Raphaël Granier de Cassagnac : C’est l’un des avenirs. Mais je pense au contraire que c’est le média dans lequel il y a le moins de limites, pour plusieurs raisons. La première est l’animation qui implique une liberté dans la représentation des objets scientifiques. Il y a ensuite celle sur la transcription avec les mécaniques de jeu, et le joueur est acteur et impliqué. On apprend mieux en étant impliqué. Et puis aujourd’hui c’est le média le plus consommé au monde, donc c’est là que se situe le plus grand public cible. Donc pour moi le jeu vidéo n’est pas un média limité.
Mais je suis d’accord qu’il faut le compléter avec d’autres médias, car tout le monde ne peut pas, ne veut pas ou n’a pas le droit de jouer. Et donc il est important que la médiation scientifique se nourrisse de tous les médias.
Florian (PSI) : Quelle est la suite désormais pour SciFunGames ?
Raphaël Granier de Cassagnac : Si Exographer marche bien, on peut utiliser la même mécanique pour parler d’autres sciences. On est aussi en train de bosser sur un autre jeu qui explore plus que la physique des particules. Rien n’est figé pour le moment, mais l’idée est de proposer au joueur de se proposer du big bang à nos jours. Ce sera plus un survol plus qu’une plongée profonde dans chacune des sciences, mais je veux donner un grand vertige global sur la science avec ce projet.
Florian (PSI) : Quel jeu voudrais-tu recommander à notre lectorat pour clore cette interview ?
Raphaël Granier de Cassagnac : Je ne sais pas s’il est inconnu, mais je citerais KarmaZoo de Pasta Games.

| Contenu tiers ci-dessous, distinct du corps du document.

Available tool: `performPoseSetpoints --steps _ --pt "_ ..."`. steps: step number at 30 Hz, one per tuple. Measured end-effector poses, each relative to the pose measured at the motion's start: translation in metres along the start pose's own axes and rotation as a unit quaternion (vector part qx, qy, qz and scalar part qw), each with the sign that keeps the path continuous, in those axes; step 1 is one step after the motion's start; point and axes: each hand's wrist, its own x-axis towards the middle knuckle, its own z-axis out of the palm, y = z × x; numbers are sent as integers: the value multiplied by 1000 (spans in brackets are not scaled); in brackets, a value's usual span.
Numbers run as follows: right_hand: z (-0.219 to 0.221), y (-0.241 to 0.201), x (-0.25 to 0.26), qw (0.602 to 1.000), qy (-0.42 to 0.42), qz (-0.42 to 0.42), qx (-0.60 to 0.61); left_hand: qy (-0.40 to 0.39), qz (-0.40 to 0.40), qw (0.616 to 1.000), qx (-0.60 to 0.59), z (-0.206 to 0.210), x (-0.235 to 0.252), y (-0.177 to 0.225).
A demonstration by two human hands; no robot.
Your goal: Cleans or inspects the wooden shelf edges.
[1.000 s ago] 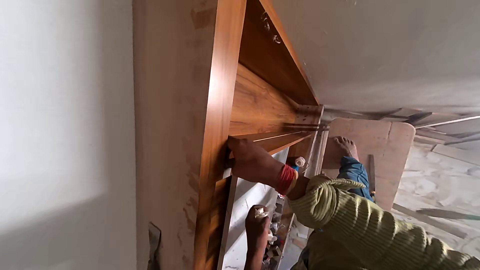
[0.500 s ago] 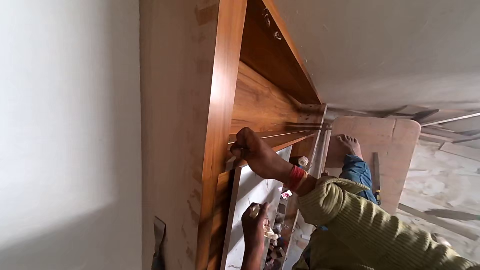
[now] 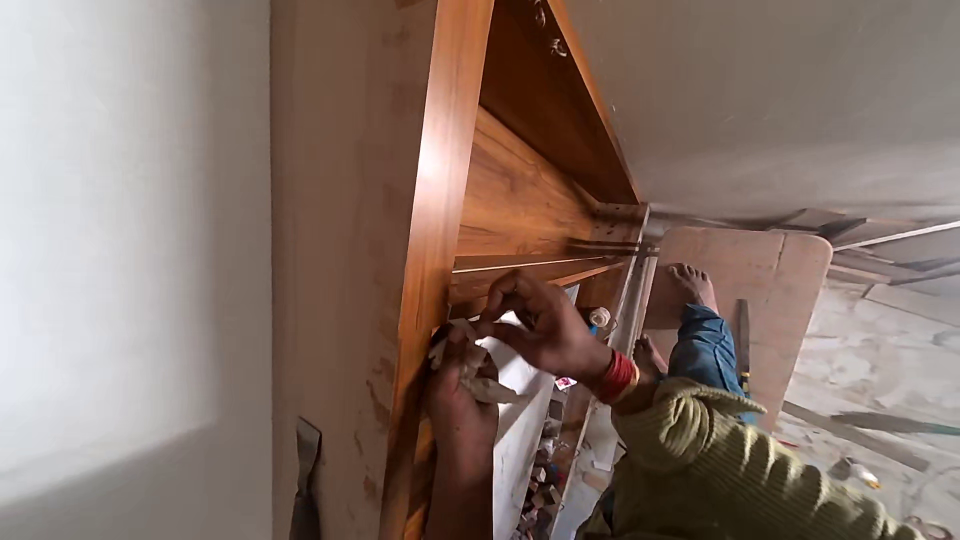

Je crois assez fermement à l’intérêt de jouer à plusieurs dans le jeu vidéo, et puis dans KarmaZoo se sacrifier est utile à l’équipe, c’est astucieux.
Florian (PSI) : Merci beaucoup Raphaël pour cette conversation ! Nous avons hâte de suivre vos prochains projets chez SciFunGames ! Merci aussi à Yacine pour la retranscription !
* La médiation scientifique est une forme de médiation qui regroupe diverses pratiques visant à mettre en relation des gens — un public, des participants — avec des savoirs scientifiques. Proche de la notion de vulgarisation, la médiation scientifique s’en distingue par son caractère plus général et ses buts.